Truques de um sedutor

Parentes das aranhas, os opiliões machos que cuidam dos ovos atraem o interesse das fêmeas

BRUNO A. BUZATTO Acustisoma longipes: secreção amarela de odor desagradável afasta predadoresBRUNO A. BUZATTO

No sítio em que viveu durante boa parte da infância em Petrópolis, região serrana do Rio de Janeiro, Glauco Machado costumava encontrar pelos cantos da casa os pequenos e inofensivos opiliões, animais aparentados das aranhas bastante comuns em áreas da Mata Atlântica com umidade elevada e temperatura amena. Era o início dos anos 1980 e Machado não imaginava que mais tarde voltaria a rever esses aracnídeos de pernas muito longas e delgadas durante a graduação em biologia na Universidade Estadual de Campinas (Unicamp). Menos ainda suspeitava que um dia pudesse se tornar uma das maiores autoridades brasileiras no comportamento desses animais, que pode ajudar a entender o de outros seres vivos. “O comportamento dos opiliões pode servir de modelo para compreender como outros animais agem no que diz respeito à corte, à reprodução e às relações familiares”, afirma o biólogo, atualmente professor no Instituto de Biociências da Universidade de São Paulo (USP), que nos últimos anos demonstrou que o cuidado das fêmeas com a prole é fundamental para o sucesso reprodutivo dos opiliões.

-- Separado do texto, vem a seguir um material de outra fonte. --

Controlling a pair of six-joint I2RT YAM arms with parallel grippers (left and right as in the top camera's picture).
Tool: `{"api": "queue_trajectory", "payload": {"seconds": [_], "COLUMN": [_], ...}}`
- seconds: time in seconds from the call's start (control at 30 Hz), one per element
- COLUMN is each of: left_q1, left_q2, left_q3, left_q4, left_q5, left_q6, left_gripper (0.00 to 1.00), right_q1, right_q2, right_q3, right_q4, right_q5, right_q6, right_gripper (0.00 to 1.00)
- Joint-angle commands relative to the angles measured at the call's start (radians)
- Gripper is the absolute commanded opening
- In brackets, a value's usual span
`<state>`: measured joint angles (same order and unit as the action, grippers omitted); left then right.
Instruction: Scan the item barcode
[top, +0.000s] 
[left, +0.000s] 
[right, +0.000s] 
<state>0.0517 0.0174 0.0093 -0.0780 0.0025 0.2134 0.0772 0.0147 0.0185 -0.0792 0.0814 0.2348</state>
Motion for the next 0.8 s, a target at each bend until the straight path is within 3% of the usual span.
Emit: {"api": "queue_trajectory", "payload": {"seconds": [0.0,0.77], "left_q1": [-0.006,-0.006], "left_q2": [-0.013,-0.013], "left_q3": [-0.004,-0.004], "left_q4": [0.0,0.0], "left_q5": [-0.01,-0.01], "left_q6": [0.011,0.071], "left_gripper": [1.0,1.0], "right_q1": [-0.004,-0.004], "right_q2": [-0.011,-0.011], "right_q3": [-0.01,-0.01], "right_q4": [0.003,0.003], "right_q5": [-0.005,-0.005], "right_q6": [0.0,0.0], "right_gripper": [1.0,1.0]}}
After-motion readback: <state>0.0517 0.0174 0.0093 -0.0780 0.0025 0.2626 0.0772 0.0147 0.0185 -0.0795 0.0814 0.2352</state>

Frequentemente confundidos com as aranhas, os opiliões também têm oito pernas. Mas duas delas, mais especificamente o segundo par de pernas, funcionam como antenas e são usadas para reconhecer o ambiente pelo tato. Aliás, é justamente pelo fato de possuírem pernas longas que provavelmente receberam o nome opilião, que em latim significa pastor de ovelhas. É que na Roma Antiga os pastores andavam sobre pernas de pau para melhor contar seus rebanhos. Diferentemente do corpo das aranhas, separado em duas partes (abdômen e cefalotórax, que une cabeça e tórax), o corpo dos opiliões não apresenta divisões: cefalotórax e abdômen estão fundidos em uma só estrutura. Mas sua característica mais marcante, que permite a qualquer pessoa saber que não está diante de uma aranha, é que o opilião possui glândulas de odor: quando importunado, libera uma secreção com um forte cheiro repulsivo que valeu ao grupo o apelido de aranha-bode ou aranha-fedorenta. À base de compostos químicos como quinonas, fenóis e cetonas, essa secreção permite às diversas espécies de opiliões – são cerca de 6 mil no mundo e quase mil no Brasil – se livrarem de predadores como sapos e formigas, fato constatado recentemente pela equipe de Machado.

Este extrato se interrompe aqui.